The Line Between Criticism and Rudeness

I was chatting with another mom who has an autistic son and she was explaining to me the challenges she's been having with her son's rudeness.  He'll walk up to people and tell them they have bad breath or a stain on their clothes or that their hair looks "weird" or any number of off-putting personal comments.  His sister has been bearing the brunt of it.

She has been trying to explain to him over and over that these comments are inappropriate, that it doesn't matter if they're true, that they hurt people's feelings.  But his counter argument is "Mom, you tell me things like that all the time."

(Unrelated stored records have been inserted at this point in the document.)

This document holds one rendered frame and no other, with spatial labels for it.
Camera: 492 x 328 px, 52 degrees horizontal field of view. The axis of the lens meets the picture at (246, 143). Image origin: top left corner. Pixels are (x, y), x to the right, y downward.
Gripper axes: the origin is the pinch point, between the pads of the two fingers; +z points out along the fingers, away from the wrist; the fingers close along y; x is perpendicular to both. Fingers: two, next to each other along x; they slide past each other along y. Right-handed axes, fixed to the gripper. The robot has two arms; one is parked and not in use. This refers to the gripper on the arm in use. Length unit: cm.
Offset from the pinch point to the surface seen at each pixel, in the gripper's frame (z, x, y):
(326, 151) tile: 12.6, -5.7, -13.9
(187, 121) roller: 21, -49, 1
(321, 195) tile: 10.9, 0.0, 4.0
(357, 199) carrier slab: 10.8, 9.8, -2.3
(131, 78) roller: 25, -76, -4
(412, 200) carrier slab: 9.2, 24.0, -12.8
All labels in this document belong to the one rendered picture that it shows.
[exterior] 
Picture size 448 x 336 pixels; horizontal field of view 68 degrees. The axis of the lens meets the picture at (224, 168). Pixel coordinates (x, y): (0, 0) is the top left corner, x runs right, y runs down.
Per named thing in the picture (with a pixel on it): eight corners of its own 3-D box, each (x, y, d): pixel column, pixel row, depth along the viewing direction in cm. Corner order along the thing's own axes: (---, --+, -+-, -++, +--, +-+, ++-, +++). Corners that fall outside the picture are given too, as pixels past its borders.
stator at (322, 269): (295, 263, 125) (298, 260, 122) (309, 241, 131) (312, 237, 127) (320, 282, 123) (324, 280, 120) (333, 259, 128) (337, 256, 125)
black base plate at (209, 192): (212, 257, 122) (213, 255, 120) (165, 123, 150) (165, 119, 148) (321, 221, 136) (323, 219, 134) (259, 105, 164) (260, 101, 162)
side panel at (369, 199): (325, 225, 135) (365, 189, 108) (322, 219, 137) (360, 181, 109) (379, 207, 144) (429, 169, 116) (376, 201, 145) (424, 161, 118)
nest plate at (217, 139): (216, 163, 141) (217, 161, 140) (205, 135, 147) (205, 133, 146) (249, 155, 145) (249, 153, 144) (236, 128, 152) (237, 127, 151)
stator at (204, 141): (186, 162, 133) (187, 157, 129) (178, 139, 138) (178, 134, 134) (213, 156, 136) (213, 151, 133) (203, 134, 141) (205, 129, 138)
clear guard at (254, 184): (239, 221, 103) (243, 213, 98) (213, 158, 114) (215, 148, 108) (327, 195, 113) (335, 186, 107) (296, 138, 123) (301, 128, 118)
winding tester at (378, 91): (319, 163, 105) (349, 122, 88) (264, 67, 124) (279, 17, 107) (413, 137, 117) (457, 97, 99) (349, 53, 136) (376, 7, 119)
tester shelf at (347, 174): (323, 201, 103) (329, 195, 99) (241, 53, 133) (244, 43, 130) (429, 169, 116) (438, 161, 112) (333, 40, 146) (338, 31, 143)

It's true.  We do tell our children things we'd never dream of telling a stranger or friend.  (My parents still think it's appropriate to tell me to move the litterbox and that I should really weed my lawn on a regular basis.)  We tell them that they can't wear a shirt in public which has a giant stain or a series of holes down the front, even if it's their favourite.

How do we explain that social boundary to a child who doesn't get it?  What is the real difference, beyond "because I said so"?  If we draw the boundary around family, then the sister will still be a target.  If we stick with not doing it because it hurts people's feelings, then why is okay for the parents to do it?

It's a real puzzler, and one I don't have a ready answer for.  The closest I can come to is in the delivery.  There are gentle ways to alert someone to a potentially embarrassing situation.  Maybe set up strict guidelines of what it is appropriate to comment on (it might be okay to gently tell someone they have a coffee stain on their tie but it's never okay to tell someone their hair looks weird). 

The situation is likely to take several weeks, if not months, to resolve.  And the exceptions are going to overwhelm whatever general rule is put in place, because they always do.